By Sebastian Moronta, Staff Writer
As of late, I’ve noticed a significant jump in the number of students on campus who use things like scooters, skateboards, and longboards to get around. Every day it seems more and more people are riding around the parking lots, on Ring Road, on the paths around residential buildings and to and from classes, myself included.
Both on campus and beyond, longboards have been gaining popularity. Lots of people enjoy longboarding as a hobby, while folks like me mainly use them to get to and from places faster. Those two aren’t mutually exclusive; most people who own one do a healthy mix. I use mine nearly every day going to and from classes, and living in the Dells means I’ve covered a lot of ground this semester so far.
This campus is especially board-friendly, particularly the outer ring and parking lots, with lots of smooth pavement and very little major cracks or rough terrain. As one gets closer inward, the smooth pavement turns to cobblestone and the paths become narrower, which makes things more dangerous for both the riders and the pedestrians around them.
As far as I can tell, there doesn’t seem to be any sort of code of ethics or guidelines for folks using boards or scooters on campus, and while they aren’t motorized, boards allow people to move a lot faster and I think it’s best to think about these things before someone gets hurt, and the university gets involved.

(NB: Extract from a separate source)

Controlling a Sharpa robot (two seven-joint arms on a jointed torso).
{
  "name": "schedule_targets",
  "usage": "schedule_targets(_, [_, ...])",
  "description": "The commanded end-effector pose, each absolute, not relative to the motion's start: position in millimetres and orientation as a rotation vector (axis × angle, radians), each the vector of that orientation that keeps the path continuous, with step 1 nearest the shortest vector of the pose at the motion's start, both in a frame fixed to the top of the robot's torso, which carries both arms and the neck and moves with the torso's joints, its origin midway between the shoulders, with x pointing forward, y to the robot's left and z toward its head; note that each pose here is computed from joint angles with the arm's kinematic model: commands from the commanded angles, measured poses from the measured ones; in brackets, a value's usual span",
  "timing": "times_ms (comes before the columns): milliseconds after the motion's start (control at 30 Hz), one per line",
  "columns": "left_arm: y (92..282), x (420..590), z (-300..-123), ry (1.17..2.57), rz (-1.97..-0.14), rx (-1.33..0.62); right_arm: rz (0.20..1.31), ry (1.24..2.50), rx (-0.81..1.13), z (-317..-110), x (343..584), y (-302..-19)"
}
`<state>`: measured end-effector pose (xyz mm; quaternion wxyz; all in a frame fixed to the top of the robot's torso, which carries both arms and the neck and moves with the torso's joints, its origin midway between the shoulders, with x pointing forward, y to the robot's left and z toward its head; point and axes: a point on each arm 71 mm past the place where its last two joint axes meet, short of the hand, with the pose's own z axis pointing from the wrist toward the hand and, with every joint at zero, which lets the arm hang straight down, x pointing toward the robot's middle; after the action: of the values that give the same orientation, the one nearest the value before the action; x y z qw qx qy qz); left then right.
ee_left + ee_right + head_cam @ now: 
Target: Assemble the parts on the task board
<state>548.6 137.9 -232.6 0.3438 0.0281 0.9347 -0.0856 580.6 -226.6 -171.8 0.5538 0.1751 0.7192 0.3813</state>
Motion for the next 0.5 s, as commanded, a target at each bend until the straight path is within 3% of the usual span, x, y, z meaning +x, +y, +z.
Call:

Last year, hoverboards, the motorized scooters that became very popular in the fall, presented a safety issue and UMass Dartmouth banned them campus-wide, for good reason. Granted, longboards and scooters have a much lower rate of spontaneous combustion, but if riders and pedestrians can adopt an etiquette when in each other’s presence, things will go smoothly from here on out.
Now, for the riders on campus, let’s not blow this. All it takes is one trampling or broken wrist for the banhammer to start swinging. Be careful around people. If you’re going down a path and there are people facing away from you, don’t count on them hearing your wheels. Give a calm but confident “heads up” or “on your left” while you’re still a good distance away. When riding around the roads and parking lots, try to be consistent, and watch out for cars pulling out of spaces or turning into lanes. Drivers often get nervous when someone is riding around, especially the faster and closer they are. If you’re going to cross a street or move in front of a car at any point, throw up a hand and indicate what direction you’re turning in so they don’t suddenly speed up to pass you.
Now this is certainly up for debate, but I personally think riding should be fairly limited to the paths and roads outside the main quad, with obvious exceptions. The cobblestone paths are small, and have more indentations that could jolt you in the wrong direction if you aren’t careful.
Those paths have the heaviest foot traffic during the day. If the coast is clear, go for it, but I’d think twice about riding the paths from SENG to LARTS during those tumultuous minutes between a class period’s end and beginning.
As for everyone else, it’s certainly more our responsibility to be careful around you, but there’s plenty you can do to protect yourselves.
Namely the obvious: If someone is approaching on a board or scooter, regardless of how fast they’re going, pick one side of the path and commit to it. The confused stumbling and stuttering when trying to figure out where you think we want you to go doesn’t help clear things up. Pick a side and stick to it, we’ll move around you. Just don’t make any sudden movements. The vast majority of us will bail off to the side or swerve quickly if we think there’s even a chance that we may hit you, and occasionally that means hitting the dirt, so we’d like to avoid that if possible.
If everybody just employs some common sense, we can all keep waiting until four minutes before class to leave and still get there on time.